Mindelo, 25 Jul (Inforpress) – A delegada de Saúde de São Vicente instou hoje à colaboração da população na correcta gestão dos resíduos sólidos, alertando que o lixo acumulado favorece a proliferação de mosquitos transmissores da dengue e do paludismo.
O apelo foi feito durante a campanha de limpeza organizada pelo Ministério da Saúde em todo o país, antes da época das chuvas, que este ano está centrada na eliminação de possíveis focos de proliferação de vectores.
Segundo Eliana Soares, as equipas de luta anti-vectorial identificaram como zonas mais críticas em São Vicente Salamansinha (Ribeirinha), Monte Sossego, Chã de Alecrim, Cruz de Papa, Horta Seca, Espia e Fonte Inês.
A iniciativa mobiliza cerca de 90 militares da Primeira Região Militar e da Guarda Costeira, além de membros de diversas associações comunitárias, envolvendo mais de 300 pessoas nas acções de limpeza.
Na zona de Salamansinha, onde decorreu a acção acompanhada pela delegada, até cerca das 10:00 já tinham sido retirados quatro camiões de lixo.
De acordo com Eliana Soares, a grande quantidade de resíduos resulta, em parte, das enxurradas provocadas pela tempestade Erin, em Agosto do ano passado, mas também do comportamento de alguns moradores.
"Por isso apelamos à ajuda da comunidade, porque ainda há pessoas que deitam lixo nas ruas e não têm a sensibilidade para fazer uma melhor gestão dos seus resíduos sólidos", afirmou.

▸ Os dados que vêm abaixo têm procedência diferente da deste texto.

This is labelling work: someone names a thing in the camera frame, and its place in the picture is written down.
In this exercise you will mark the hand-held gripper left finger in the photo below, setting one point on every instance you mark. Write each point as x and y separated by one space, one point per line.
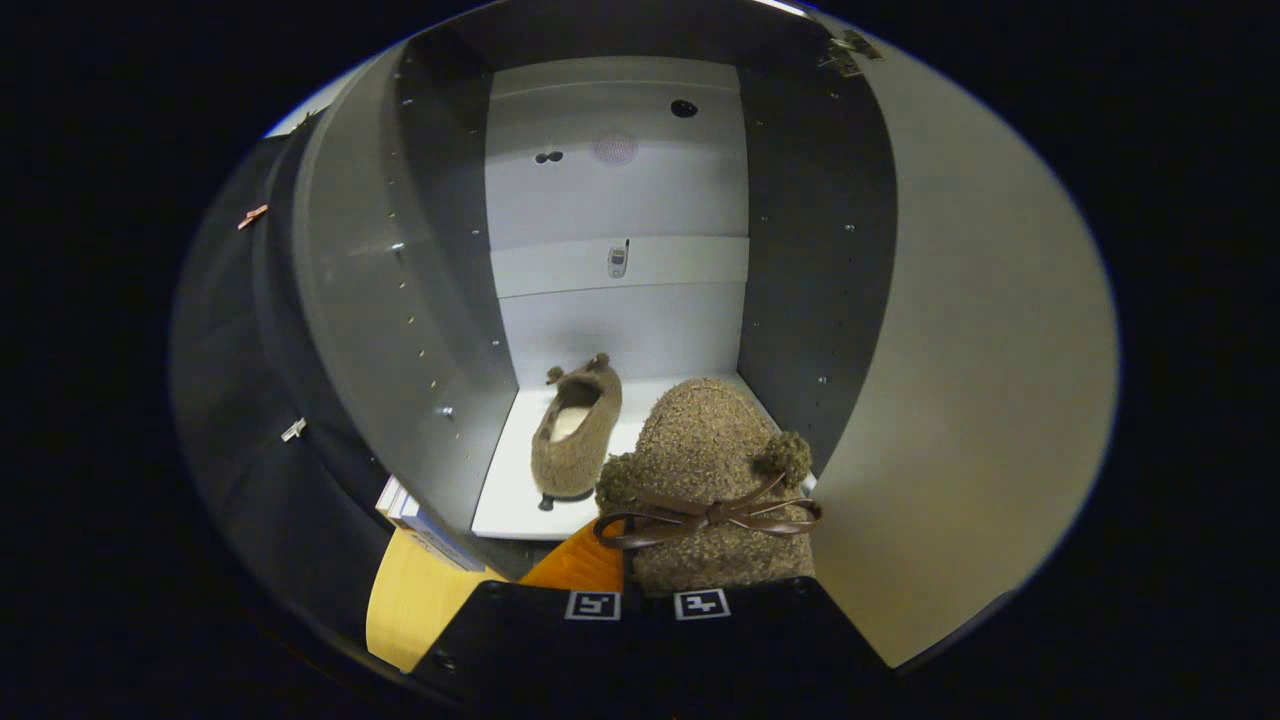
520 640

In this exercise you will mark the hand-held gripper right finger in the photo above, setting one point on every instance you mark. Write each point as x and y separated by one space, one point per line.
760 640

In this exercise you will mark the brown fuzzy shoe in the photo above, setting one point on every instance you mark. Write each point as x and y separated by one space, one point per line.
575 440
705 450

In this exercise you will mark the beige shoe cabinet door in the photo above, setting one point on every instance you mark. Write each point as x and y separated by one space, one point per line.
980 380

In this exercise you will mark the grey shoe cabinet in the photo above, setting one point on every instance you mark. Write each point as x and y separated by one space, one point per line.
400 300

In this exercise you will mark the blue book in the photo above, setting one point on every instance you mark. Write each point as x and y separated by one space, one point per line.
440 545

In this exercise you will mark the white book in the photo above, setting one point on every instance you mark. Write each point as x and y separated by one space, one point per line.
392 497

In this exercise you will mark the white clip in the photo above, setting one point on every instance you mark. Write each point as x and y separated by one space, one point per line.
293 429

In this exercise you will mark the black backdrop cloth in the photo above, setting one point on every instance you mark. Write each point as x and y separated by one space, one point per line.
220 400

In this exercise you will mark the pink clothespin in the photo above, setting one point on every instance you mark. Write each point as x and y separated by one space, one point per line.
252 216

A responsável sublinhou que a prevenção das doenças transmitidas por vectores depende do esforço conjunto das autoridades e da população, uma vez que a acumulação de lixo cria condições favoráveis para a reprodução dos mosquitos.
Eliana Soares recordou ainda que Cabo Verde possui o certificado de país livre de paludismo, estatuto que, segundo frisou, deve ser preservado através de uma atitude cívica permanente.
"Não é só um certificado, é a prevenção para não termos a entrada do paludismo e de outras doenças transmitidas por vectores", reforçou.
Além da campanha de limpeza, a Delegacia de Saúde está também a intensificar as acções de pulverização nas diferentes zonas da ilha, trabalho que, segundo a delegada, decorre de forma contínua.